### AIM OF THE TASK
Starting with the first line of the records, write out each line exactly until you have included the line containing "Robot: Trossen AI".

### LISTED ENTRIES
- Opening Delimiter -

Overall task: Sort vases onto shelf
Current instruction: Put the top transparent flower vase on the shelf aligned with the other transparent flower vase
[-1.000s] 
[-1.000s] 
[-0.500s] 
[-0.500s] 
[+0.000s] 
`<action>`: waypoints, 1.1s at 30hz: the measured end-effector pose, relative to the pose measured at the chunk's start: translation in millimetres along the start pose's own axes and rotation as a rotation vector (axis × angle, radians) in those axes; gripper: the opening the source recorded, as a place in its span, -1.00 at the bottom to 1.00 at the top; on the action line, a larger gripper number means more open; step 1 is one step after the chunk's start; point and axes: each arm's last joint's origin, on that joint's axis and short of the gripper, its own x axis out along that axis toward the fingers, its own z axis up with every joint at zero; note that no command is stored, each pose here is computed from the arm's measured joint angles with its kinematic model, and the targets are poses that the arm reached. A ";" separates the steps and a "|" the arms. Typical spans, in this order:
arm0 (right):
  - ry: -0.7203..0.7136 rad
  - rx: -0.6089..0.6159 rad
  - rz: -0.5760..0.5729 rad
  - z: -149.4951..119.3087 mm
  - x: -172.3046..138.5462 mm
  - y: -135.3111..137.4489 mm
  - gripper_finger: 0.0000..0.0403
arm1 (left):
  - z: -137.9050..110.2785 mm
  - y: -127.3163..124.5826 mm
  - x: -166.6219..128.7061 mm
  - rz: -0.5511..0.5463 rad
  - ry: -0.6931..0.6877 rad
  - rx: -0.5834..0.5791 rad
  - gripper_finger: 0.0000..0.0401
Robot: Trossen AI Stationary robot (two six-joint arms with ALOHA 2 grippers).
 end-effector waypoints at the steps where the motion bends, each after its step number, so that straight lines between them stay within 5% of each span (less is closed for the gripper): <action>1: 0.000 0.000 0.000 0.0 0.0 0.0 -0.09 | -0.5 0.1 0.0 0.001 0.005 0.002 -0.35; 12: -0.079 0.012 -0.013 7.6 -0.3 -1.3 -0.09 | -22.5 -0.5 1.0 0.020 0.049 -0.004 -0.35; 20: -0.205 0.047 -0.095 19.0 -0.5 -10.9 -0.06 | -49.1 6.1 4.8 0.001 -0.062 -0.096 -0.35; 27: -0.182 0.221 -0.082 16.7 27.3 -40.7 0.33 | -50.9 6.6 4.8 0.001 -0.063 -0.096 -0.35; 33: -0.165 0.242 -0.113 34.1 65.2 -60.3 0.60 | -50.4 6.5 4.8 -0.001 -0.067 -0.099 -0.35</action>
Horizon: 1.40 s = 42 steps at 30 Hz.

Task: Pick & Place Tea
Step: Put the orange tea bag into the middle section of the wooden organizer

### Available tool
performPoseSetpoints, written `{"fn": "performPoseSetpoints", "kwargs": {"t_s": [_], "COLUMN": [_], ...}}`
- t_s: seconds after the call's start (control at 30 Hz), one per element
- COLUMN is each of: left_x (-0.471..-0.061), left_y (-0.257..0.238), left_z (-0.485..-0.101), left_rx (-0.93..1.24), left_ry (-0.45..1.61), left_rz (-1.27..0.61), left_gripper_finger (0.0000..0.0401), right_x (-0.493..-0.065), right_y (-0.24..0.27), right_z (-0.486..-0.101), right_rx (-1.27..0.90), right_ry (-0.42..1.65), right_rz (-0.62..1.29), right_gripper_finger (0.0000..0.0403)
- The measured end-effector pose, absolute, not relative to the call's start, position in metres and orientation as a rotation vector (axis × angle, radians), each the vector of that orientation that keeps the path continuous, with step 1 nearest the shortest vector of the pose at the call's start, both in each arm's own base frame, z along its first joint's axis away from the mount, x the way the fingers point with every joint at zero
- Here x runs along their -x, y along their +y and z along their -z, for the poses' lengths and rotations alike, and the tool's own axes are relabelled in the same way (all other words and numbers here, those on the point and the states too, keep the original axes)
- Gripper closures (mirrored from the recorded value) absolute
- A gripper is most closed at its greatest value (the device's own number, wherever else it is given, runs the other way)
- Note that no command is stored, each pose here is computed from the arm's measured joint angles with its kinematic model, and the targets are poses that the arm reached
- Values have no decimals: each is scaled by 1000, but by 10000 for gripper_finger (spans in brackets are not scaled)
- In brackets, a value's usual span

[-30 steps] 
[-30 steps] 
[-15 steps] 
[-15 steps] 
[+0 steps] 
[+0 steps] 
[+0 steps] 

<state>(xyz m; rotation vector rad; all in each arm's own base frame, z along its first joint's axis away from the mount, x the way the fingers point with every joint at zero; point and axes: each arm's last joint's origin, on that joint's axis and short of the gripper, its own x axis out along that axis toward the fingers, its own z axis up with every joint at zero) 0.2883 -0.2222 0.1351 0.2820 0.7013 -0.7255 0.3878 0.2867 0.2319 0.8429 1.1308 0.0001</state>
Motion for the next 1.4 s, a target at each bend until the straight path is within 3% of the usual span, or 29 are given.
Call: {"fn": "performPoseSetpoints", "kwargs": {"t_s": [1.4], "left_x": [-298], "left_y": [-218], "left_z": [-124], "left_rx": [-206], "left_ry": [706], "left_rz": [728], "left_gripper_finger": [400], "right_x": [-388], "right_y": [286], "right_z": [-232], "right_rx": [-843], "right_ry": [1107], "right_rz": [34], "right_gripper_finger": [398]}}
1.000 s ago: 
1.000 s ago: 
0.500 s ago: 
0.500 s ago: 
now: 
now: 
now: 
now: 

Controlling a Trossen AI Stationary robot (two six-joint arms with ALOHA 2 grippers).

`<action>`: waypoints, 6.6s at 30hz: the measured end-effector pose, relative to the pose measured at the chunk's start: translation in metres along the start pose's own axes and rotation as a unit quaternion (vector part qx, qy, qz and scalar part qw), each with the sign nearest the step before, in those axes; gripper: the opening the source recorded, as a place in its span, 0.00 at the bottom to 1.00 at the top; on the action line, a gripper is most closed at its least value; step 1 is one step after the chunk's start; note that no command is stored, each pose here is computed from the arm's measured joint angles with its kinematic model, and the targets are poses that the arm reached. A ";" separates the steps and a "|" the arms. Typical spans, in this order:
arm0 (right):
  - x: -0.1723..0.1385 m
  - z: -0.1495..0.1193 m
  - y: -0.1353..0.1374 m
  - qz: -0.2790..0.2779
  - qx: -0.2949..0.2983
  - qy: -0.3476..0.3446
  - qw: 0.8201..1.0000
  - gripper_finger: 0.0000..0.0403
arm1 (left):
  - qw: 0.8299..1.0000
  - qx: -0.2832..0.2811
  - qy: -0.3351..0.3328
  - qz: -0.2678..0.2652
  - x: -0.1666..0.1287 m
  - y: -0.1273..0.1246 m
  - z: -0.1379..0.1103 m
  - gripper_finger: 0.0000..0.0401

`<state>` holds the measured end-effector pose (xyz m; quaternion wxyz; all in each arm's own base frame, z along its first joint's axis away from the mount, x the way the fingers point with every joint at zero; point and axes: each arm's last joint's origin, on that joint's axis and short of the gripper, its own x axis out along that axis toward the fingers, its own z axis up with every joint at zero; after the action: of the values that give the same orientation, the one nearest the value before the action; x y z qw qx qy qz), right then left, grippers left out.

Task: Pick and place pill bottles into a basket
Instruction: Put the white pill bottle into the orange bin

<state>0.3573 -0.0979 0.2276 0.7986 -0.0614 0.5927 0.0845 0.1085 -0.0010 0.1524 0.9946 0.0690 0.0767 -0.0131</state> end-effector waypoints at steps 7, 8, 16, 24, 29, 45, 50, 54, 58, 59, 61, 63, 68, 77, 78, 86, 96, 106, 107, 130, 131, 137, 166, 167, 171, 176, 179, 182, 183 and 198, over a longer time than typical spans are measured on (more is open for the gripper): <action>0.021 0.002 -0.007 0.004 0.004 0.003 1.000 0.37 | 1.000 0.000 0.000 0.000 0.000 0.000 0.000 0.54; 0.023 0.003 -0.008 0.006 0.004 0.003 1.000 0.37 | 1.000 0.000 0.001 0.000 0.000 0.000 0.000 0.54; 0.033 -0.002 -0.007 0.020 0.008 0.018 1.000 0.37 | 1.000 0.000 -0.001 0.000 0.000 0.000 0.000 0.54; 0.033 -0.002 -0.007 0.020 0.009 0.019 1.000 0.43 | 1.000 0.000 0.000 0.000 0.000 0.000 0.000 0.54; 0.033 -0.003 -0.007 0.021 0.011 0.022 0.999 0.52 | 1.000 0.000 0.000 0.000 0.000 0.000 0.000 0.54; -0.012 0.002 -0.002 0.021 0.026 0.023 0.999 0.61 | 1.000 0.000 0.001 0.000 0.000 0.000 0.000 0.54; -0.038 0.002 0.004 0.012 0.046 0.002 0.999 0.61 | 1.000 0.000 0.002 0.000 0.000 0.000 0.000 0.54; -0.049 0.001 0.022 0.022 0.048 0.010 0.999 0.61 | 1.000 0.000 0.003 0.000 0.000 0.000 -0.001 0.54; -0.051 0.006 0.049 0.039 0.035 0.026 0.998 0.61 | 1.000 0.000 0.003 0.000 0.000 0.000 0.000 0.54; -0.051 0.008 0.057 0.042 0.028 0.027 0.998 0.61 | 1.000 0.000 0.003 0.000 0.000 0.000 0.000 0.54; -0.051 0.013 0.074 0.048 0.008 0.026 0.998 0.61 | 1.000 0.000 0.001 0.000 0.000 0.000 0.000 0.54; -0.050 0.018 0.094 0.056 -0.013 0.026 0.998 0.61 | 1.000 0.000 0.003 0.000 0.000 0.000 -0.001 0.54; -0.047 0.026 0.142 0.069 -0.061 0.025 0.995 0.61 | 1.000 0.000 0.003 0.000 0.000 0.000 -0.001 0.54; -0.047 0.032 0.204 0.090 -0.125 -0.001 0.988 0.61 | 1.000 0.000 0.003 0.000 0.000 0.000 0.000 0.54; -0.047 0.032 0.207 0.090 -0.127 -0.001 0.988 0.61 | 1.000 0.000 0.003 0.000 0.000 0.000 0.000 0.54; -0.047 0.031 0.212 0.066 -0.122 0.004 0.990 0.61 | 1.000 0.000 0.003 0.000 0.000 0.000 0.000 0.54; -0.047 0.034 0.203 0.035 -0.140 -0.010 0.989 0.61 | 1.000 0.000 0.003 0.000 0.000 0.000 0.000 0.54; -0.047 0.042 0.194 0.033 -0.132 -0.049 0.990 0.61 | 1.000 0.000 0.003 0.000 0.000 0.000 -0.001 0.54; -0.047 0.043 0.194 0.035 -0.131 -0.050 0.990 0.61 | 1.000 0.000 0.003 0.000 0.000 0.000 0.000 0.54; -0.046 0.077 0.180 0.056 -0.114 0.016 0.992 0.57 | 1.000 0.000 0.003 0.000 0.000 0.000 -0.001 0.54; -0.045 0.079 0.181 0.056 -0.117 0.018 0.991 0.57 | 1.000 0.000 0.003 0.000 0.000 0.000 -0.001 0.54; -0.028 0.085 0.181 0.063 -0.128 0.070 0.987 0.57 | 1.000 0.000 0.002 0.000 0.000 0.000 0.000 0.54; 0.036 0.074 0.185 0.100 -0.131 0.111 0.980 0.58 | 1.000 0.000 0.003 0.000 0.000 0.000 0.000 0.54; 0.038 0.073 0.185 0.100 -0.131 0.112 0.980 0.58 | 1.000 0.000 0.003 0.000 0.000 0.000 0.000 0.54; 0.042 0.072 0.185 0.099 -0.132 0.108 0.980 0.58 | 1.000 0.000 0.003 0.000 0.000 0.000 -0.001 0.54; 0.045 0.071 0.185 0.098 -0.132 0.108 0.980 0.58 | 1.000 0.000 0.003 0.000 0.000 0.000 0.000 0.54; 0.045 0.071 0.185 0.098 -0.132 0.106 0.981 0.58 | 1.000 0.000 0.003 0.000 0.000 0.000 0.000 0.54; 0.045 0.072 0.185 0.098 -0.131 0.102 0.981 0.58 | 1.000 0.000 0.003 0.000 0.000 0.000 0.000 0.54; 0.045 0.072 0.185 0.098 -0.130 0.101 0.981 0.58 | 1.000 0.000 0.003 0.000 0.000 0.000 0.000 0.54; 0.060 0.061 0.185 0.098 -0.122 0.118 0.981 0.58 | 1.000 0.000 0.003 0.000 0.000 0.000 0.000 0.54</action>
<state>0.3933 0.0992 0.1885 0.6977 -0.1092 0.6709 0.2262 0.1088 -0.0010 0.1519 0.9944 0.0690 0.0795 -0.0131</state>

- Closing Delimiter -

### ANSWER TO THIS PROBLEM
Overall task: Sort vases onto shelf
Current instruction: Put the top transparent flower vase on the shelf aligned with the other transparent flower vase
[-1.000s] 
[-1.000s] 
[-0.500s] 
[-0.500s] 
[+0.000s] 
`<action>`: waypoints, 1.1s at 30hz: the measured end-effector pose, relative to the pose measured at the chunk's start: translation in millimetres along the start pose's own axes and rotation as a rotation vector (axis × angle, radians) in those axes; gripper: the opening the source recorded, as a place in its span, -1.00 at the bottom to 1.00 at the top; on the action line, a larger gripper number means more open; step 1 is one step after the chunk's start; point and axes: each arm's last joint's origin, on that joint's axis and short of the gripper, its own x axis out along that axis toward the fingers, its own z axis up with every joint at zero; note that no command is stored, each pose here is computed from the arm's measured joint angles with its kinematic model, and the targets are poses that the arm reached. A ";" separates the steps and a "|" the arms. Typical spans, in this order:
arm0 (right):
  - ry: -0.7203..0.7136 rad
  - rx: -0.6089..0.6159 rad
  - rz: -0.5760..0.5729 rad
  - z: -149.4951..119.3087 mm
  - x: -172.3046..138.5462 mm
  - y: -135.3111..137.4489 mm
  - gripper_finger: 0.0000..0.0403
arm1 (left):
  - z: -137.9050..110.2785 mm
  - y: -127.3163..124.5826 mm
  - x: -166.6219..128.7061 mm
  - rz: -0.5511..0.5463 rad
  - ry: -0.6931..0.6877 rad
  - rx: -0.5834..0.5791 rad
  - gripper_finger: 0.0000..0.0401
Robot: Trossen AI Stationary robot (two six-joint arms with ALOHA 2 grippers).

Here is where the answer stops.